Stored data entries
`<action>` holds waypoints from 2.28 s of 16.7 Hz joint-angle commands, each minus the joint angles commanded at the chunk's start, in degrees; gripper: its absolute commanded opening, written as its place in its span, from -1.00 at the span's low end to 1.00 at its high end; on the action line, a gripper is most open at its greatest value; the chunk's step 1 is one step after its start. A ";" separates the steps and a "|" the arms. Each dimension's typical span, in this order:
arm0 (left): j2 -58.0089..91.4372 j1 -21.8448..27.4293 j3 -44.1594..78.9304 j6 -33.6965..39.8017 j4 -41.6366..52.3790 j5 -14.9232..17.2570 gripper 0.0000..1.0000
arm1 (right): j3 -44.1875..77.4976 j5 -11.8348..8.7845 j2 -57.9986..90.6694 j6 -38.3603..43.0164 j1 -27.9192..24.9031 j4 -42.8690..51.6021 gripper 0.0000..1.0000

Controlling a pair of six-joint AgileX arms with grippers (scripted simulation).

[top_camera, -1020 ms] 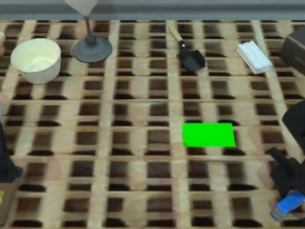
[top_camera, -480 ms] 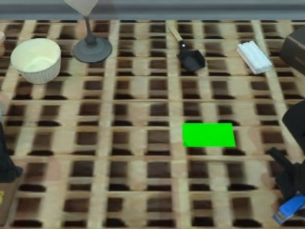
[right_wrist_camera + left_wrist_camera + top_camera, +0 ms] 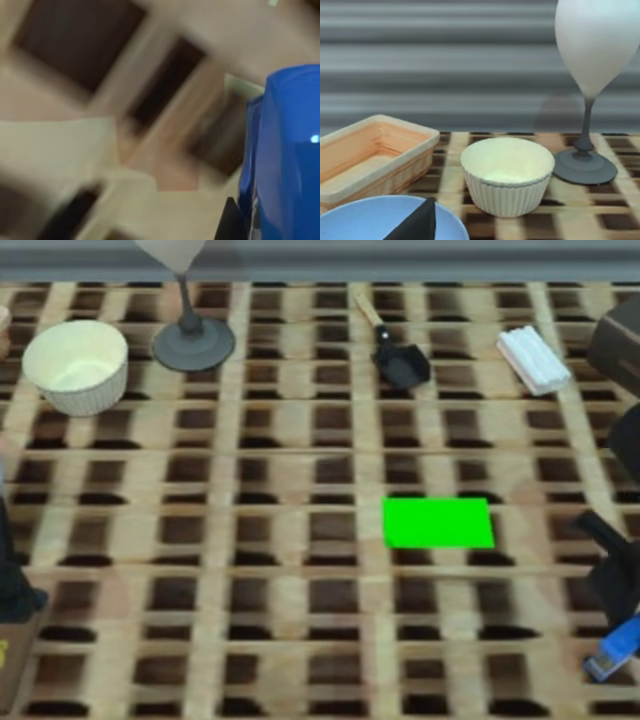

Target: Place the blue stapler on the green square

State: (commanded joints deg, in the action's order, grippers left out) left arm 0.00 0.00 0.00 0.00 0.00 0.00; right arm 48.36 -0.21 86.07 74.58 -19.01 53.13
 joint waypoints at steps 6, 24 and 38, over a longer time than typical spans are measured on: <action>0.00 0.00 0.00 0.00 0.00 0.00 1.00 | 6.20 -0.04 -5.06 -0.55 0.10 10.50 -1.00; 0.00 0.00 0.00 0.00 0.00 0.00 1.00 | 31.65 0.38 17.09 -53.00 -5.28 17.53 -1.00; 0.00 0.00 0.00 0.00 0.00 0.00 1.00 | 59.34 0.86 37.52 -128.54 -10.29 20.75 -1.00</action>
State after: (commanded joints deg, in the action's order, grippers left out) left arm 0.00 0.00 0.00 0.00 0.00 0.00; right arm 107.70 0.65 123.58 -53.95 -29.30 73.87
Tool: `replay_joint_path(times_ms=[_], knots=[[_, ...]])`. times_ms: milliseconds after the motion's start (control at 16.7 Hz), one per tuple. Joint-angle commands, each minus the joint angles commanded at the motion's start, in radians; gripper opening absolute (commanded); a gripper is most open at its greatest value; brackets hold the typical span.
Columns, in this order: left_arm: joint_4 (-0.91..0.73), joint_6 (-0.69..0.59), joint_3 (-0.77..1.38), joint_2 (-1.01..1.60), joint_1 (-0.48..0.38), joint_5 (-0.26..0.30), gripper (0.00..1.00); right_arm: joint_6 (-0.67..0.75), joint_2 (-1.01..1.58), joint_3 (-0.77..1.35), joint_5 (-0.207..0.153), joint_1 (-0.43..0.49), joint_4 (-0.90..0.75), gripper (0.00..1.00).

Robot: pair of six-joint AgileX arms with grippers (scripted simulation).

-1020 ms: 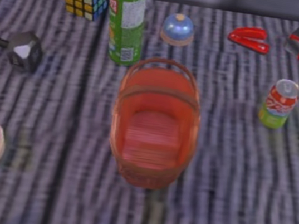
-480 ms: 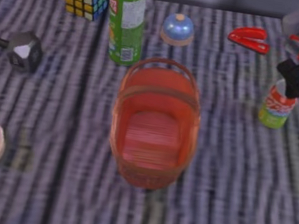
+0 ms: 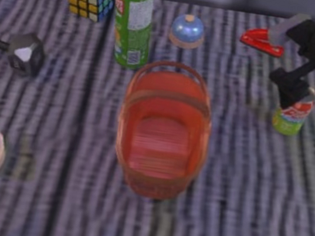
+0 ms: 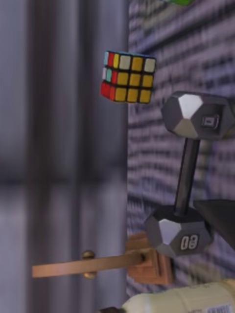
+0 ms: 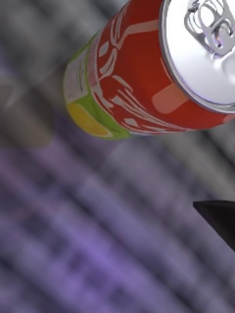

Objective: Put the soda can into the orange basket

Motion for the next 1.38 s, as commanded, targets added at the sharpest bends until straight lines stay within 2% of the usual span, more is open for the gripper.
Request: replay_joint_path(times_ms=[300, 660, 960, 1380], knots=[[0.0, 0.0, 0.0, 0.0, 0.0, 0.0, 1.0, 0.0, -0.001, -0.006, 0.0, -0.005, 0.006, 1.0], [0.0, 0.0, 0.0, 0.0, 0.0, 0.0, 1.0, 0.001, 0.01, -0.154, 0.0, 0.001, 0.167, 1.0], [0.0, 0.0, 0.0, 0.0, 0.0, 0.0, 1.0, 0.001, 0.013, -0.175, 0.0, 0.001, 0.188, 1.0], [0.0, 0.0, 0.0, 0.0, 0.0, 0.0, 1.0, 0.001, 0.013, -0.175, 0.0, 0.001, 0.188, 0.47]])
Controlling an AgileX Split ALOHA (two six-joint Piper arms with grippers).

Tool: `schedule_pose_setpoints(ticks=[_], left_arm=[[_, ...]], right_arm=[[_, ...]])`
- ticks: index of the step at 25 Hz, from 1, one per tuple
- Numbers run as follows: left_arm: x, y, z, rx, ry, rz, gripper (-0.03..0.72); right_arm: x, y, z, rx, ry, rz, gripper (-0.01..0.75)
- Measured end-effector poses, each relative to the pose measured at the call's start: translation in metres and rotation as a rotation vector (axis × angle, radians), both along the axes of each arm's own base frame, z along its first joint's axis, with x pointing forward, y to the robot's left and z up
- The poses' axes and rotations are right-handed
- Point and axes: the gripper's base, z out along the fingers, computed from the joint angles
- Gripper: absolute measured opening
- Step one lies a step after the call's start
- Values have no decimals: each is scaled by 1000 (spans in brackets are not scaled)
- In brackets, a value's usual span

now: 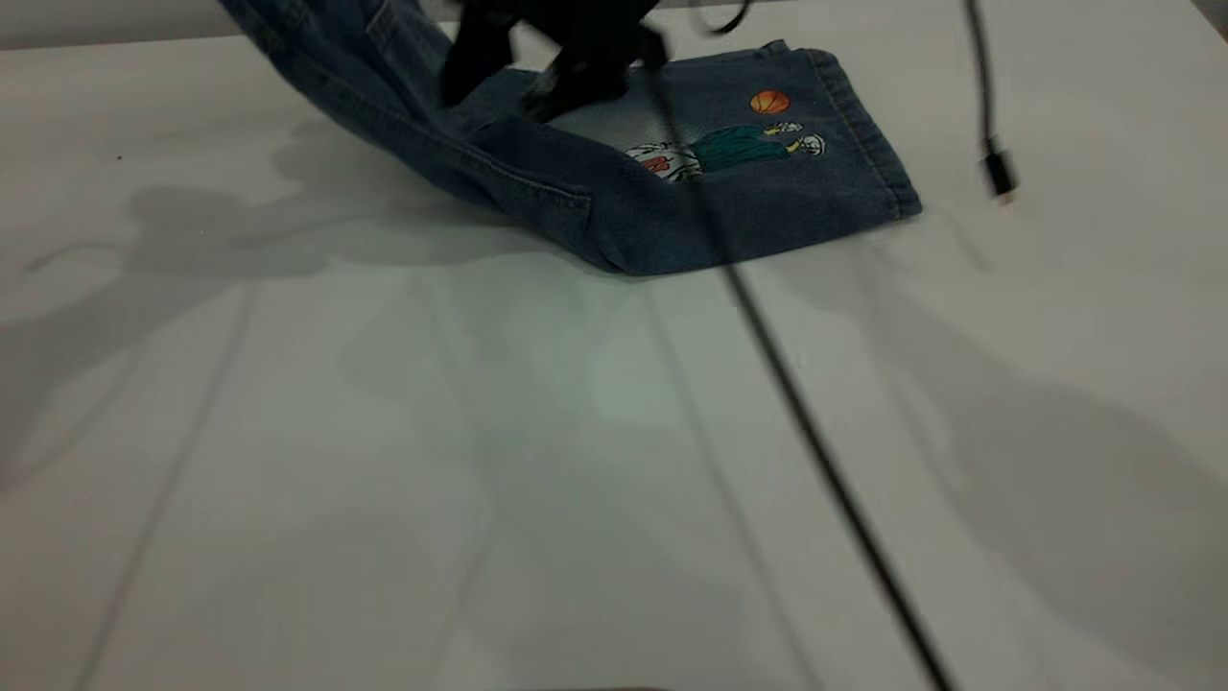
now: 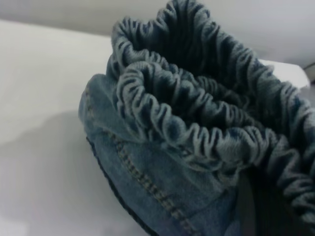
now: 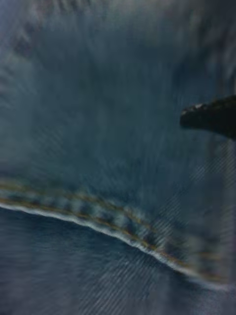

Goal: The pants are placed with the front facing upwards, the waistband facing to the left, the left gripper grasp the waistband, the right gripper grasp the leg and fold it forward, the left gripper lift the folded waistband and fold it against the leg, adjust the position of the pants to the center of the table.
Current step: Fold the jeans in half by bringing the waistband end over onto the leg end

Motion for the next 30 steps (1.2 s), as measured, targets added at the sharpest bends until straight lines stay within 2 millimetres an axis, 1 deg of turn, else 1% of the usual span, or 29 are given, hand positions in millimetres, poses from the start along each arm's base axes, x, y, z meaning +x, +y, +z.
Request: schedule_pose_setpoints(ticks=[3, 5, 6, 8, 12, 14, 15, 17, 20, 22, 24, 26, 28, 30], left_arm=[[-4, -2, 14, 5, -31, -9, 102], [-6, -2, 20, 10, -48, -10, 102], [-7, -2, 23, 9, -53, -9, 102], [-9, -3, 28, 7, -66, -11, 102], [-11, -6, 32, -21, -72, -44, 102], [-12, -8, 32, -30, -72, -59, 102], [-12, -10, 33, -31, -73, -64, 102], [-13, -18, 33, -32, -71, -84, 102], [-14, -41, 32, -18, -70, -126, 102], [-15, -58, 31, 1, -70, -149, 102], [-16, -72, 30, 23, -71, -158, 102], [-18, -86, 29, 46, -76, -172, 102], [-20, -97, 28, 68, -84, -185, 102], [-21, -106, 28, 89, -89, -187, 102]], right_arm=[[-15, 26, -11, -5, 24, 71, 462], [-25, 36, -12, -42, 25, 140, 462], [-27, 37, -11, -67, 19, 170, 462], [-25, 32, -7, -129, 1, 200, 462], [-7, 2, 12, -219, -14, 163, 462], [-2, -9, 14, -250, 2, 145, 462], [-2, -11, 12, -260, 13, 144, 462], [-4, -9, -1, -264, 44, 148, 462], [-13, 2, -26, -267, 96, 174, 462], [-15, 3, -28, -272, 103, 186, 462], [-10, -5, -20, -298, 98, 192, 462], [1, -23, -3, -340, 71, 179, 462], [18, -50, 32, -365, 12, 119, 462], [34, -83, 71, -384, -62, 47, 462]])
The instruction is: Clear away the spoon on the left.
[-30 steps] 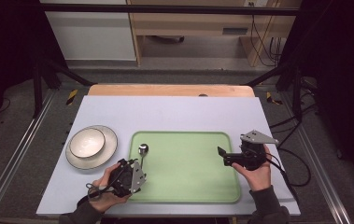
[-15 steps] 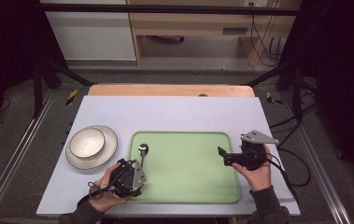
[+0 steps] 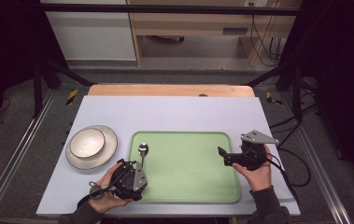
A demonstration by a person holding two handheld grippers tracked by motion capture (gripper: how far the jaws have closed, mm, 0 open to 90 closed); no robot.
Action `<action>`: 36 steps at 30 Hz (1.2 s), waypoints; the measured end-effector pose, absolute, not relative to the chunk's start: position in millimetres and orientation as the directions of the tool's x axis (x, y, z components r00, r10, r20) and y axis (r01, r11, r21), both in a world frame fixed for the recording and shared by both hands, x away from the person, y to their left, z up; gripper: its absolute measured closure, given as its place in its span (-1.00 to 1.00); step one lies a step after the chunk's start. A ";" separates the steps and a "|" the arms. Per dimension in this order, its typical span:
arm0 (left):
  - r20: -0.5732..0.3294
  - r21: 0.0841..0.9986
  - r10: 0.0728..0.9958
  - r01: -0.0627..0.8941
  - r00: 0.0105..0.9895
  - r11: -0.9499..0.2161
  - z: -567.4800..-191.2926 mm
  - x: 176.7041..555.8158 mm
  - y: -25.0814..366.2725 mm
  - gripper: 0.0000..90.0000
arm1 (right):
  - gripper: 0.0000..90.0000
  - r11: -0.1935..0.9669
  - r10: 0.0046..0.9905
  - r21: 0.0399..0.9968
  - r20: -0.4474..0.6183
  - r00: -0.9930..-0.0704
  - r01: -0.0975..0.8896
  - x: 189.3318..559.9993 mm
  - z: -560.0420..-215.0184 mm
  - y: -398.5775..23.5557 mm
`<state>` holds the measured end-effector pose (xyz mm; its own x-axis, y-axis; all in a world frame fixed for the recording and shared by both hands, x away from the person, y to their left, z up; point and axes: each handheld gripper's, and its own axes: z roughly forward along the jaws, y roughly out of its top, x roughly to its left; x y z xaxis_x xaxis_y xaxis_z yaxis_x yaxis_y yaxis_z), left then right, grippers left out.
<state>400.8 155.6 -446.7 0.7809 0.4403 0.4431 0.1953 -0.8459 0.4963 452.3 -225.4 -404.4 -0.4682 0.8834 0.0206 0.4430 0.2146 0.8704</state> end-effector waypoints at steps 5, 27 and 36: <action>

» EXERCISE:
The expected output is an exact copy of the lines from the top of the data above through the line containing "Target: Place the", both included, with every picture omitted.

» ANSWER SECTION:
`<action>` holds waypoints from 2.28 s of 16.7 Hz joint-angle commands, each minus the joint angles commanded at the chunk's start, in degrees; gripper: its absolute commanded opening, written as its place in its span, from -1.00 at the span's low end to 1.00 at its high end; on the action line, a gripper is most open at its greatest value; the chunk's step 1 is one step after its start. A ";" separates the steps and a "|" the arms. Each dimension's typical span, in this order:
arm0 (left): j2 -58.0089..91.4372 j1 -21.8448..27.4293 j3 -44.1594..78.9304 j6 -33.6965..39.8017 j4 -41.6366..52.3790 j5 -14.9232..17.2570 gripper 0.0000..1.0000
arm1 (right): j3 -44.1875..77.4976 j5 -11.8348..8.7845 j2 -57.9986..90.6694 j6 -38.3603..43.0164 j1 -27.9192..24.9031 j4 -42.8690..51.6021 gripper 0.0000..1.0000

Controlling a pair of six-joint AgileX arms with grippers (scripted simulation).

[top_camera, -1020 ms] 
[top_camera, -480 ms] 
[right_wrist_camera + left_wrist_camera + top_camera, +0 ms] 

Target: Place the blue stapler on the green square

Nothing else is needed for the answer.